### PROBLEM TO SOLVE
Go through the material below line by line and count those containing "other". Write the count and nothing more.

INFORMATION SHOWN section start

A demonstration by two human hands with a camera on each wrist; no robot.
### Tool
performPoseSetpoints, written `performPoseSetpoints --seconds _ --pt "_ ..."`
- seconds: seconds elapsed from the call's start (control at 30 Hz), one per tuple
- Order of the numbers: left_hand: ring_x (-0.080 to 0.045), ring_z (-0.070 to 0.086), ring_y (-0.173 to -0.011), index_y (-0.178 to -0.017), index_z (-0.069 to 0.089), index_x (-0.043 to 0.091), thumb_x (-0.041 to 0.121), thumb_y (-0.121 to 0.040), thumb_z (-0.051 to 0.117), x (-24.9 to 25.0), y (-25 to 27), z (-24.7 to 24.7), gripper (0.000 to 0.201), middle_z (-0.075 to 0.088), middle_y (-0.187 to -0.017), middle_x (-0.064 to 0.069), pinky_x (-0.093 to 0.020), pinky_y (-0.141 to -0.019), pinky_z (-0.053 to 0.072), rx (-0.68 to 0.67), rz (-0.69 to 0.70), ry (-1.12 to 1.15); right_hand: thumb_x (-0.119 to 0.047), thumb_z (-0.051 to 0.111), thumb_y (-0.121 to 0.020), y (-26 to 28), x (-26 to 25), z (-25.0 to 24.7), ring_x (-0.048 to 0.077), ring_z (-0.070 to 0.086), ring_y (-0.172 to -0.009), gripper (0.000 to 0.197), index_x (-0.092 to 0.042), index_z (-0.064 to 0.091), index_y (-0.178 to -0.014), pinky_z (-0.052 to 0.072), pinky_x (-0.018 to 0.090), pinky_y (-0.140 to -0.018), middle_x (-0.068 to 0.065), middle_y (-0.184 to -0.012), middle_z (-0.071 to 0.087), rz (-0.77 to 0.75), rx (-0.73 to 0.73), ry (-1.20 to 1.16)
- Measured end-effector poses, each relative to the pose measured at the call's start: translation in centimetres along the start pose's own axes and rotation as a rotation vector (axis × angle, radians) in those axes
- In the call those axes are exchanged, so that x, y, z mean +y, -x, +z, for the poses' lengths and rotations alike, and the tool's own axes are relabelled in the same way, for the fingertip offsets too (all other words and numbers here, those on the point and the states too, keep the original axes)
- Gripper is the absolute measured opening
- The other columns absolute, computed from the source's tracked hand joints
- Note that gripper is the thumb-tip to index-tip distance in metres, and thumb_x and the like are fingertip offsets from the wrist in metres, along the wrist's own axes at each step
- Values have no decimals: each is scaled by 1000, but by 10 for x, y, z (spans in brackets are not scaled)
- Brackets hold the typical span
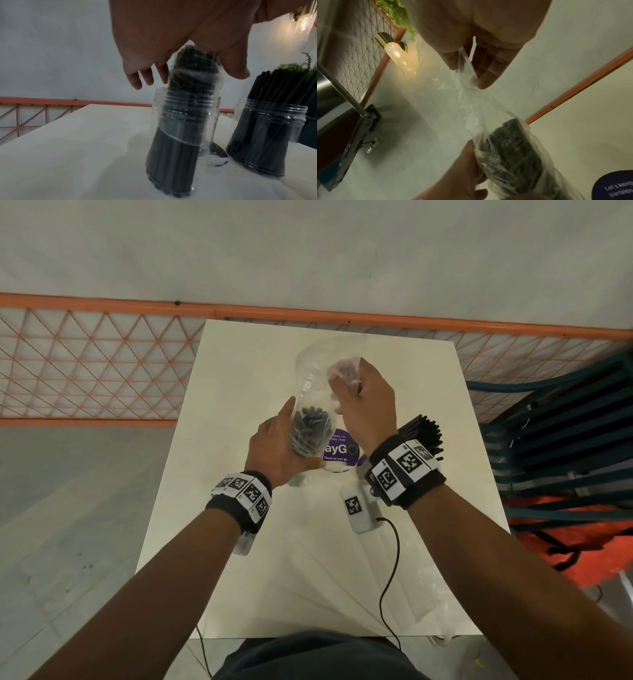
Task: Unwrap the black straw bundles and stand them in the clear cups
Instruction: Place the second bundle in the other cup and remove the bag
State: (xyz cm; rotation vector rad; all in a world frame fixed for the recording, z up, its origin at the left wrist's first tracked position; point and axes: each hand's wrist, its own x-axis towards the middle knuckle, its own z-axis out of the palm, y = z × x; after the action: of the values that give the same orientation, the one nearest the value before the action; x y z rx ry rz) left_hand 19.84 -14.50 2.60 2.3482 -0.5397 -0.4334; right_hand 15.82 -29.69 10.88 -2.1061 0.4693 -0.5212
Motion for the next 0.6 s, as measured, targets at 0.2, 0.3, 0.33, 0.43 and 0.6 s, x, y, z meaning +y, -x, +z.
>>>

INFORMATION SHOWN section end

### RESULT BELOW
3